Date: Tue, 20 Jan 2009 14:27:03 +0100
From: Jens Axboe <jens.axboe@oracle.com>
To: Matthew Wilcox <matthew@wil.cx>
Cc: Andi Kleen <andi@firstfloor.org>,
       Andrew Morton <akpm@linux-foundation.org>,
       "Wilcox, Matthew R" <matthew.r.wilcox@intel.com>, chinang.ma@intel.com,
       linux-kernel@vger.kernel.org, sharad.c.tripathi@intel.com,
       arjan@linux.intel.com, suresh.b.siddha@intel.com,
       harita.chilukuri@intel.com, douglas.w.styner@intel.com,
       peter.xihong.wang@intel.com, hubert.nueckel@intel.com,
       chris.mason@oracle.com, srostedt@redhat.com, linux-scsi@vger.kernel.org,
       Andrew Vasquez <andrew.vasquez@qlogic.com>,
       Anirban Chakraborty <anirban.chakraborty@qlogic.com>
Subject: Re: Mainline kernel OLTP performance update
Message-ID: <20090120132703.GJ30821@kernel.dk>
References: <BC02C49EEB98354DBA7F5DD76F2A9E800317003CB0@azsmsx501.amr.corp.intel.com> <CAC4B8726E86A142B27A9E9A2F2F12479D3E945F@rrsmsx505.amr.corp.intel.com> <20090114163557.11e097f2.akpm@linux-foundation.org> <20090115012147.GW29283@parisc-linux.org> <20090114180431.f4a96543.akpm@linux-foundation.org> <874p01fg3a.fsf@basil.nowhere.org> <20090115024740.GX29283@parisc-linux.org>
MIME-Version: 1.0
Content-Type: text/plain; charset=us-ascii
Content-Disposition: inline
In-Reply-To: <20090115024740.GX29283@parisc-linux.org>
Sender: linux-kernel-owner@vger.kernel.org
Content-Length: 5709
Lines: 159

On Wed, Jan 14 2009, Matthew Wilcox wrote:
> On Thu, Jan 15, 2009 at 03:39:05AM +0100, Andi Kleen wrote:
> > Andrew Morton <akpm@linux-foundation.org> writes:
> > >>    some of that back, but not as much as taking them out (even when
> > >>    the sysctl'd variable is in a __read_mostly section).  We tried a
> > >>    patch from Jens to speed up the search for a new partition, but it
> > >>    had no effect.
> > >
> > > I find this surprising.
> > 
> > The test system has thousands of disks/LUNs which it writes to
> > all the time, in addition to a workload which is a real cache pig. 

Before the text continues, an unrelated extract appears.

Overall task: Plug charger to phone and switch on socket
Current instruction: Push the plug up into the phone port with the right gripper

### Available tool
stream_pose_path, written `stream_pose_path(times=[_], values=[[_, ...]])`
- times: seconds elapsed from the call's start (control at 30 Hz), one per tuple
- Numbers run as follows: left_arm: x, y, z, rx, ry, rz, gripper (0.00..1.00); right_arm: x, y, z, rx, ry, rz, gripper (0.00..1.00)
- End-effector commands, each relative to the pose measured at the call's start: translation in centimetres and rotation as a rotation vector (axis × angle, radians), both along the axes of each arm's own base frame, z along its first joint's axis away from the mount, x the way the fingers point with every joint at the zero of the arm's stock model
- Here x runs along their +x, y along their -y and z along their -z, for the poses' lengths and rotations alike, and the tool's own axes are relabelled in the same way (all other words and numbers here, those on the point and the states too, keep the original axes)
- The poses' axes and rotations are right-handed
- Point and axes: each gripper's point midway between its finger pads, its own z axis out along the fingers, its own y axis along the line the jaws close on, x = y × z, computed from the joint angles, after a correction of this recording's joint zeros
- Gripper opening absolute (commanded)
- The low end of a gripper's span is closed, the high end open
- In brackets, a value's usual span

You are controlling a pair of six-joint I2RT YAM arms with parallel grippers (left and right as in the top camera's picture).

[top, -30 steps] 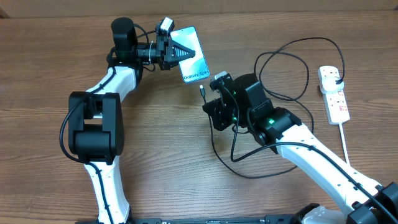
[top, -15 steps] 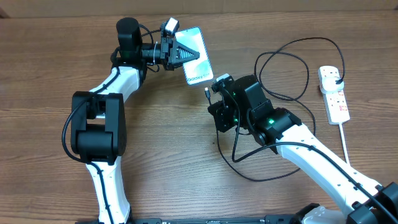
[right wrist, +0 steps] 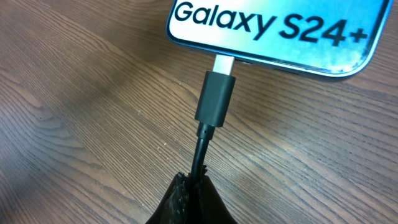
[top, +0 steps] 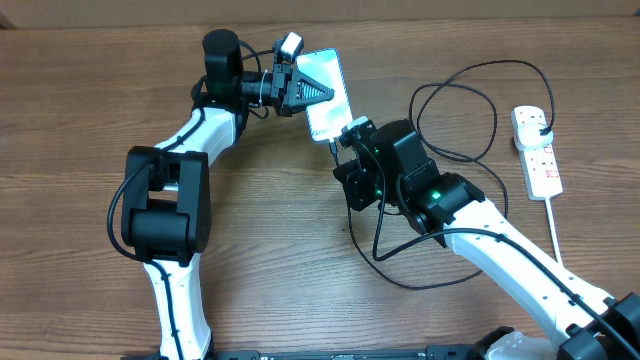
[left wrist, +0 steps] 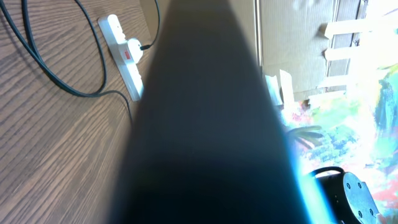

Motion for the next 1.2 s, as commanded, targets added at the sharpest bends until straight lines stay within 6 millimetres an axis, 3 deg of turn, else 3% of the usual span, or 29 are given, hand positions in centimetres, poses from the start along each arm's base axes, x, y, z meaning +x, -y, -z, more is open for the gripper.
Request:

> > So any increase in the per LUN overhead directly leads to a lot
> > more cache misses in the kernel because it increases the working set
> > there sigificantly.
> 
> This particular system has 450 spindles, but they're amalgamated into
> 30 logical volumes by the hardware or firmware.  Linux sees 30 LUNs.

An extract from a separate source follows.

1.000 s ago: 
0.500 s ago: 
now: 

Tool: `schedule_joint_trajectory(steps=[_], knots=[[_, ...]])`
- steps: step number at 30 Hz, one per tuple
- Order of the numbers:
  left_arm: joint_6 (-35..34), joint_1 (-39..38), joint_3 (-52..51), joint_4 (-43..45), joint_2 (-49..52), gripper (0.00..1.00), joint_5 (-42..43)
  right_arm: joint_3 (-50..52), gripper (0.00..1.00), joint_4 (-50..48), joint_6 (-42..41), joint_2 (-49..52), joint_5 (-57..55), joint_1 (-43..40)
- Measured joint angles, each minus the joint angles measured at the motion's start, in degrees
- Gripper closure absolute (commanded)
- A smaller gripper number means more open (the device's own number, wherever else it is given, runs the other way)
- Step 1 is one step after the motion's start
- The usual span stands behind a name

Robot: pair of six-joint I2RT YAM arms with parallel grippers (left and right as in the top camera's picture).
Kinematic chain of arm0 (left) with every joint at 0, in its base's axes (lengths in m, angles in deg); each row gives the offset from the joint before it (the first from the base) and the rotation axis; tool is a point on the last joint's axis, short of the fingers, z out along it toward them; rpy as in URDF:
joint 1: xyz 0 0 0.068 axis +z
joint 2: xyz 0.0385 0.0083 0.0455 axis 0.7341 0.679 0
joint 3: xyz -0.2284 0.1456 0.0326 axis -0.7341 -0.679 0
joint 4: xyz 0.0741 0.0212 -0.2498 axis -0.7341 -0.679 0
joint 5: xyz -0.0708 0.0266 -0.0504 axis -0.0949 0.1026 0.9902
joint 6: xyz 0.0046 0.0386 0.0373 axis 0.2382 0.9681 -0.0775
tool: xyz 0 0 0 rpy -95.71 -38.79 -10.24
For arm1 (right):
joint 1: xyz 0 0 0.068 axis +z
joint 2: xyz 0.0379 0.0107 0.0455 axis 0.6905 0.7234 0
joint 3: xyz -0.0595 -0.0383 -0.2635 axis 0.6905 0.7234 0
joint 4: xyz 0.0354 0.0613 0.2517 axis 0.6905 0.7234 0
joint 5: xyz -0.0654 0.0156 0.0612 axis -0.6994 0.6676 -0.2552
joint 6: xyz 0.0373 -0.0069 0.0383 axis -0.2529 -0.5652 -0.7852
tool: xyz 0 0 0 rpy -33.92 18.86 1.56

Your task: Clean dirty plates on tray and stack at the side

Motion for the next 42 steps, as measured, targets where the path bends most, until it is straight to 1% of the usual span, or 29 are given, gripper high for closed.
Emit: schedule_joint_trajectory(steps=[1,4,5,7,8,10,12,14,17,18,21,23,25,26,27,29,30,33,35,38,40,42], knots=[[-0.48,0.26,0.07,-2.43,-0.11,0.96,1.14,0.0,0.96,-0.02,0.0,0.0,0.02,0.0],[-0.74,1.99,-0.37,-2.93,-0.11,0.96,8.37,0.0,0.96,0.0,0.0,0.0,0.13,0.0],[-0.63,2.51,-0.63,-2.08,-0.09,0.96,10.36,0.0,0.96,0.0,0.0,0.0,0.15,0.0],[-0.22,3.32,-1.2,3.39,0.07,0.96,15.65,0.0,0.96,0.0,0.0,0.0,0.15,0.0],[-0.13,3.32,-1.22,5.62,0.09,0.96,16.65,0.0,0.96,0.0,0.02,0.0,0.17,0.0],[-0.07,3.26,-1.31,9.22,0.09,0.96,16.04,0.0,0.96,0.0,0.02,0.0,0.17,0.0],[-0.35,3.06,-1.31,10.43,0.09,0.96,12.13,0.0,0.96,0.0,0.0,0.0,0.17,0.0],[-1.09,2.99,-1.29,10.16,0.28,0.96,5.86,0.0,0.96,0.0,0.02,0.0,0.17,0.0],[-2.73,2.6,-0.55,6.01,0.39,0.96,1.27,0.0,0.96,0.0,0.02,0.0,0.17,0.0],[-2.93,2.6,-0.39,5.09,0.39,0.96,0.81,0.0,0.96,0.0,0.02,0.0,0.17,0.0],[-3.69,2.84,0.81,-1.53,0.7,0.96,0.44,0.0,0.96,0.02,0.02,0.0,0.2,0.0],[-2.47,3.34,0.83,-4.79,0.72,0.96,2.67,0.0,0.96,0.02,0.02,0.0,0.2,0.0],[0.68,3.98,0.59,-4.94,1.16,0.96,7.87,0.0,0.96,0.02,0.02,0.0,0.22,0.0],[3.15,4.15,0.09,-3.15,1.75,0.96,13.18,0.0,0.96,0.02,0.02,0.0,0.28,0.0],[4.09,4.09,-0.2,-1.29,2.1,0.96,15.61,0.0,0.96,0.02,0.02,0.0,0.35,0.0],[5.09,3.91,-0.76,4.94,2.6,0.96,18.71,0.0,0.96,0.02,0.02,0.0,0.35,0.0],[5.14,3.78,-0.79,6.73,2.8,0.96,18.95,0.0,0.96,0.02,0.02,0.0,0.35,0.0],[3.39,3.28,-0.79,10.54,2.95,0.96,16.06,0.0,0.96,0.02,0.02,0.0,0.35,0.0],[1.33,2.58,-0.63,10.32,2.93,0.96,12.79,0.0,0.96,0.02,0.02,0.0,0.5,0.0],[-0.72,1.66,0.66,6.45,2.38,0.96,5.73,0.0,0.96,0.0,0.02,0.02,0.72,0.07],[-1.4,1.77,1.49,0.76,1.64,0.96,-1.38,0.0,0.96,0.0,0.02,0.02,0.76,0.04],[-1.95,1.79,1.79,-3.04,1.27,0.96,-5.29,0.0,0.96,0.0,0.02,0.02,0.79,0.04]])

> Each one, though, has fifteen partitions on it, so that brings us back
> up to 450 partitions.
> 
> This system, btw, is a scale model of the full system that would be used
> to get published results.  If I remember correctly, a 1% performance
> regression on this system is likely to translate to a 2% regression on
> the full-scale system.

Matthew, lets see if we can get this a little closer to disappearing. I
don't see lookup problems in the current kernel with the one-hit cache,
but perhaps it's either not getting enough hits in this bigger test case
or perhaps it's simply the rcu locking and preempt disables that build
up enough to cause a slowdown.

First things first, can you get a run of 2.6.29-rc2 with this patch?

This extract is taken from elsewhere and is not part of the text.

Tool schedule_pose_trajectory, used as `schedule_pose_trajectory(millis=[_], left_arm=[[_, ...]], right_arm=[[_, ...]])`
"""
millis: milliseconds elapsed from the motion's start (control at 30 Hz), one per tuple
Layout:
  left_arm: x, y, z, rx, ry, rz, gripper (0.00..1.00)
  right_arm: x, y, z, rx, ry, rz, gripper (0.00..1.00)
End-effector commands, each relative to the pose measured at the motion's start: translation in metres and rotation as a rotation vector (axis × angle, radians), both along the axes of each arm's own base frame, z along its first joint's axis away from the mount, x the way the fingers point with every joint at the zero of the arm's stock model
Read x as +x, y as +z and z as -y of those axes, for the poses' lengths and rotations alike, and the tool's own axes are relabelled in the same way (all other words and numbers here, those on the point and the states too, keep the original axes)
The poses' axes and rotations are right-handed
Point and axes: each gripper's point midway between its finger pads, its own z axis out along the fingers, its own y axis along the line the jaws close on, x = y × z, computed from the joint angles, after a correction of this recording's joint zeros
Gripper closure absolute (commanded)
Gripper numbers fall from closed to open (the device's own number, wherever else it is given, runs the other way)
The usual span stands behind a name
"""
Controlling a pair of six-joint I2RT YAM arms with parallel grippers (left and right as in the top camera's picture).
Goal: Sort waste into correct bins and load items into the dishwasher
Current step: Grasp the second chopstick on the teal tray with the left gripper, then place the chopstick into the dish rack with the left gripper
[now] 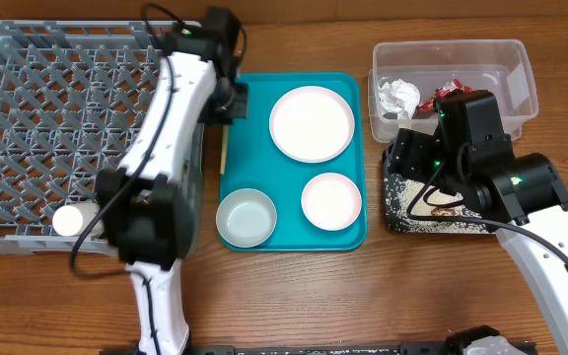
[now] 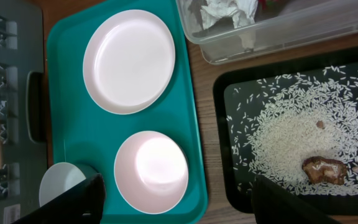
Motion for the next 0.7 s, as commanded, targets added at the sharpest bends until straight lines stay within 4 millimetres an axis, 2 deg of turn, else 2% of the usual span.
schedule_pose_trajectory(millis=[0,100,267,433,567,667], left_arm=[[-0.007,0.053,-0.043,0.123,0.083,0.110,0.96],[-0.016,0.048,-0.067,0.196,0.116,0.065,0.96],[-0.021,0.010,-0.093,0.207,0.162,-0.003,0.95],[-0.025,-0.031,-0.099,0.140,0.124,-0.052,0.95],[-0.023,-0.042,-0.101,0.130,0.094,-0.047,0.93],[-0.022,-0.043,-0.101,0.137,0.070,-0.044,0.88]], right_arm=[[0.002,0.009,0.000,0.010,-0.002,0.025,0.24],[0.002,0.009,0.000,0.011,-0.002,0.025,0.24],[0.002,0.009,0.000,0.011,-0.002,0.025,0.23],[0.002,0.009,0.000,0.010,-0.003,0.025,0.23],[0.004,0.010,-0.001,0.013,-0.002,0.032,0.23],[0.004,0.010,-0.001,0.014,-0.002,0.036,0.23]])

It'll enable you to turn off per-partition stats in sysfs. I'd suggest
doing a run with a 2.6.29-rc2 booted with this patch, and then another
run with part_stats set to 0 for every exposed spindle. Then post those
profiles!

diff --git a/block/blk-core.c b/block/blk-core.c
index a824e49..6f693ae 100644
--- a/block/blk-core.c
+++ b/block/blk-core.c
@@ -600,7 +600,8 @@ blk_init_queue_node(request_fn_proc *rfn, spinlock_t *lock, int node_id)
 	q->prep_rq_fn		= NULL;
 	q->unplug_fn		= generic_unplug_device;
 	q->queue_flags		= (1 << QUEUE_FLAG_CLUSTER |
-				   1 << QUEUE_FLAG_STACKABLE);
+				   1 << QUEUE_FLAG_STACKABLE |
+				   1 << QUEUE_FLAG_PART_STAT);
 	q->queue_lock		= lock;
 
 	blk_queue_segment_boundary(q, BLK_SEG_BOUNDARY_MASK);
diff --git a/block/blk-sysfs.c b/block/blk-sysfs.c
index a29cb78..a6ec2e3 100644
--- a/block/blk-sysfs.c
+++ b/block/blk-sysfs.c
@@ -158,6 +158,29 @@ static ssize_t queue_rq_affinity_show(struct request_queue *q, char *page)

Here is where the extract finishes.